Task. The answer must be every line below that contains the string "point".

Available data.
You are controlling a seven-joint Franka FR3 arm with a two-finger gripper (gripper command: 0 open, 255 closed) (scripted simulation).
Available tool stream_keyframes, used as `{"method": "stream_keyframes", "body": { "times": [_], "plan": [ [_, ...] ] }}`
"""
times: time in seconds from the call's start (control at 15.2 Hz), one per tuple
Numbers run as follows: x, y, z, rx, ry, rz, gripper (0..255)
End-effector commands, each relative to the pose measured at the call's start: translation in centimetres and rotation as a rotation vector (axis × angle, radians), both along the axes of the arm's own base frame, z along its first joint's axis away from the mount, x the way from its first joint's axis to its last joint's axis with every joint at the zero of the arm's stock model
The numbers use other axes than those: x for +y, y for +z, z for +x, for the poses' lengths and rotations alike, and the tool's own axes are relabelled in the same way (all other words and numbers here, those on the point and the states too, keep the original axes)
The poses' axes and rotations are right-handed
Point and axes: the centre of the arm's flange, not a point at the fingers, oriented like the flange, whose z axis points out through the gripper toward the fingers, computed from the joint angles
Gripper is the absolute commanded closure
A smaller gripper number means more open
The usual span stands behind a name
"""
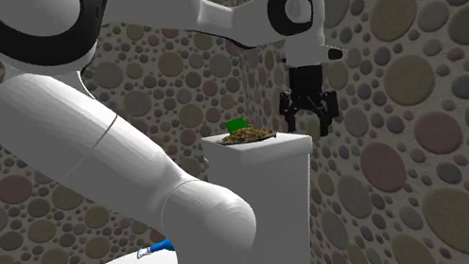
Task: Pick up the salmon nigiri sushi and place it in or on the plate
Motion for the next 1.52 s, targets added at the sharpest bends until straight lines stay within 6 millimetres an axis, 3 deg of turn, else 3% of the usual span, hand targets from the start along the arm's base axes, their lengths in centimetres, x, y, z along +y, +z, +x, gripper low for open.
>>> {"method": "stream_keyframes", "body": {
  "times": [0.0,1.45],
  "plan": [
    [0.0,0.0,0.0,0.000,0.000,0.000,0],
    [28.3,3.3,8.8,-0.016,-0.010,-0.059,0]
  ]
}}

Result of this exercise.
The numbers use other axes than those: x for +y, y for +z, z for +x, for the poses' lengths and rotations alike, and the tool's own axes are relabelled in the same way (all other words and numbers here, those on the point and the states too, keep the original axes)
Point and axes: the centre of the arm's flange, not a point at the fingers, oriented like the flange, whose z axis points out through the gripper toward the fingers, computed from the joint angles

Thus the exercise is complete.